**Exercise brief**
Leave the pictures out. Retype exactly the lines below from the one containing "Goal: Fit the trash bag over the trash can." through the one containing "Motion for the", and no others.
---------- Material provided
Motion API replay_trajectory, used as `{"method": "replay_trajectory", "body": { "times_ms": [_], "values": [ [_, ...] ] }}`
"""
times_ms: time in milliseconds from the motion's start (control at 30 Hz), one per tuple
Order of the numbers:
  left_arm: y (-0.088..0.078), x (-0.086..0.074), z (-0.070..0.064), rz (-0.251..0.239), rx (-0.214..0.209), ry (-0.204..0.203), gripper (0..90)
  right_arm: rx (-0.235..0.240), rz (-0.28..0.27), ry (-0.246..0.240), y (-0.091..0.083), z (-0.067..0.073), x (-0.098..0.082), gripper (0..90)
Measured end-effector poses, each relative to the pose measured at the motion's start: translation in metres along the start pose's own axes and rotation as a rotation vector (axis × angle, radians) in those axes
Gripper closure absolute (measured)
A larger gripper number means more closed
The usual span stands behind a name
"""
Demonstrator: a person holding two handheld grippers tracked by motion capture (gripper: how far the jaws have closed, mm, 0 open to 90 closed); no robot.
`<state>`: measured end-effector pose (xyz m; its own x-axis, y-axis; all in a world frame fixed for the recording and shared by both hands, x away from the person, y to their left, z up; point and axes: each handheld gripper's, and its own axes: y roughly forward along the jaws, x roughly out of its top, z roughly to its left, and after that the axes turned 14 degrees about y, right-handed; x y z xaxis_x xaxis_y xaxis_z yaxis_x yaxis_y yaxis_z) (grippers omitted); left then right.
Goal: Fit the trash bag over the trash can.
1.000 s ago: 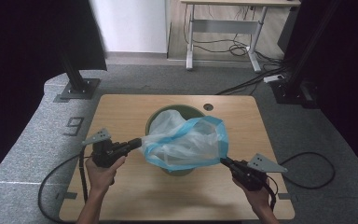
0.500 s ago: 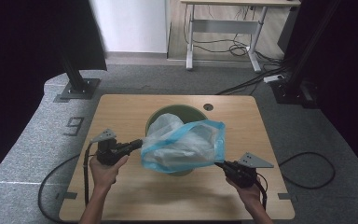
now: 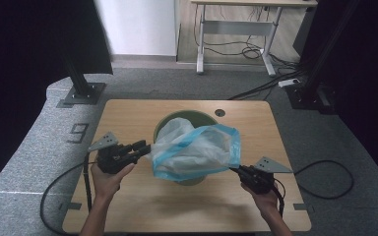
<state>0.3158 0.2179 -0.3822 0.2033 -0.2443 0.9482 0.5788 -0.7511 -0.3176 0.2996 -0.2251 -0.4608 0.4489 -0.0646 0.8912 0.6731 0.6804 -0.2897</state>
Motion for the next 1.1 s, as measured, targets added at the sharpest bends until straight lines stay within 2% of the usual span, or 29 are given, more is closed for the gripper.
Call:
{"method": "replay_trajectory", "body": {
  "times_ms": [100,167,300,333,367,467,567,633,700,733,767,833,867,900,933,967,1000,1033,1067,1100],
  "values": [
    [0.003,0.013,-0.007,0.018,-0.029,0.048,53.2,0.0,-0.008,-0.006,-0.002,0.002,0.003,88.6],
    [0.005,0.015,-0.008,0.026,-0.035,0.054,52.2,0.0,-0.009,-0.007,-0.003,0.003,0.003,88.6],
    [0.024,0.023,-0.012,0.065,-0.076,0.06,48.6,0.001,-0.005,-0.005,-0.002,0.003,0.004,88.6],
    [0.024,0.023,-0.012,0.065,-0.076,0.06,47.9,0.001,-0.005,-0.005,-0.002,0.003,0.004,88.6],
    [0.03,0.026,-0.014,0.075,-0.088,0.06,47.5,0.005,-0.002,0.007,-0.002,0.002,0.004,88.6],
    [0.037,0.029,-0.017,0.085,-0.094,0.063,47.5,0.006,-0.004,0.013,-0.003,0.002,0.005,88.6],
    [0.045,0.035,-0.021,0.109,-0.08,0.076,51.5,0.007,-0.007,0.012,-0.004,0.002,0.006,88.5],
    [0.05,0.038,-0.023,0.112,-0.068,0.081,60.9,0.008,-0.011,0.009,-0.006,0.002,0.007,88.5],
    [0.052,0.039,-0.023,0.111,-0.069,0.074,63.5,0.009,-0.011,0.007,-0.006,0.002,0.006,88.5],
    [0.054,0.039,-0.023,0.112,-0.077,0.073,67.8,0.008,-0.012,0.007,-0.007,0.002,0.006,88.5],
    [0.056,0.039,-0.023,0.12,-0.084,0.077,76.2,0.007,-0.014,0.009,-0.008,0.001,0.005,88.5],
    [0.058,0.039,-0.024,0.124,-0.088,0.08,79.6,0.007,-0.014,0.009,-0.009,0.001,0.004,88.5],
    [0.058,0.039,-0.024,0.123,-0.087,0.086,84.6,0.007,-0.012,0.009,-0.01,0.001,0.003,88.5],
    [0.057,0.039,-0.025,0.113,-0.081,0.093,89.9,0.006,-0.01,0.007,-0.01,0.0,0.001,88.5],
    [0.057,0.039,-0.025,0.113,-0.081,0.093,90.0,0.006,-0.01,0.007,-0.01,0.0,0.001,88.5],
    [0.053,0.04,-0.027,0.077,-0.036,0.104,90.0,0.005,-0.008,0.009,-0.01,-0.001,0.0,88.5],
    [0.053,0.04,-0.027,0.077,-0.036,0.104,90.0,0.005,-0.008,0.009,-0.01,-0.001,0.0,88.5],
    [0.047,0.042,-0.026,0.022,-0.004,0.098,90.0,0.005,-0.007,0.01,-0.01,-0.001,0.0,88.6],
    [0.047,0.042,-0.026,0.022,-0.004,0.098,90.0,0.005,-0.007,0.01,-0.01,-0.001,0.0,88.6],
    [0.042,0.044,-0.024,-0.009,0.028,0.099,90.0,0.004,-0.009,0.01,-0.01,-0.001,-0.001,88.6]
  ]
}}
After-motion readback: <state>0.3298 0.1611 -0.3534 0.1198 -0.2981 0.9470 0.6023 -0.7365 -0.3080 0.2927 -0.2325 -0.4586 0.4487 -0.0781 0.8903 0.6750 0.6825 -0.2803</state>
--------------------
**Answer to this exercise**
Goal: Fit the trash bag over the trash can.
1.000 s ago: 
0.500 s ago: 
now: 
<state>0.3158 0.2179 -0.3822 0.2033 -0.2443 0.9482 0.5788 -0.7511 -0.3176 0.2996 -0.2251 -0.4608 0.4489 -0.0646 0.8912 0.6731 0.6804 -0.2897</state>
Motion for the next 1.1 s, as measured, targets added at the sharpest bends until straight lines stay within 2% of the usual span, or 29 are given, more is closed for the gripper.

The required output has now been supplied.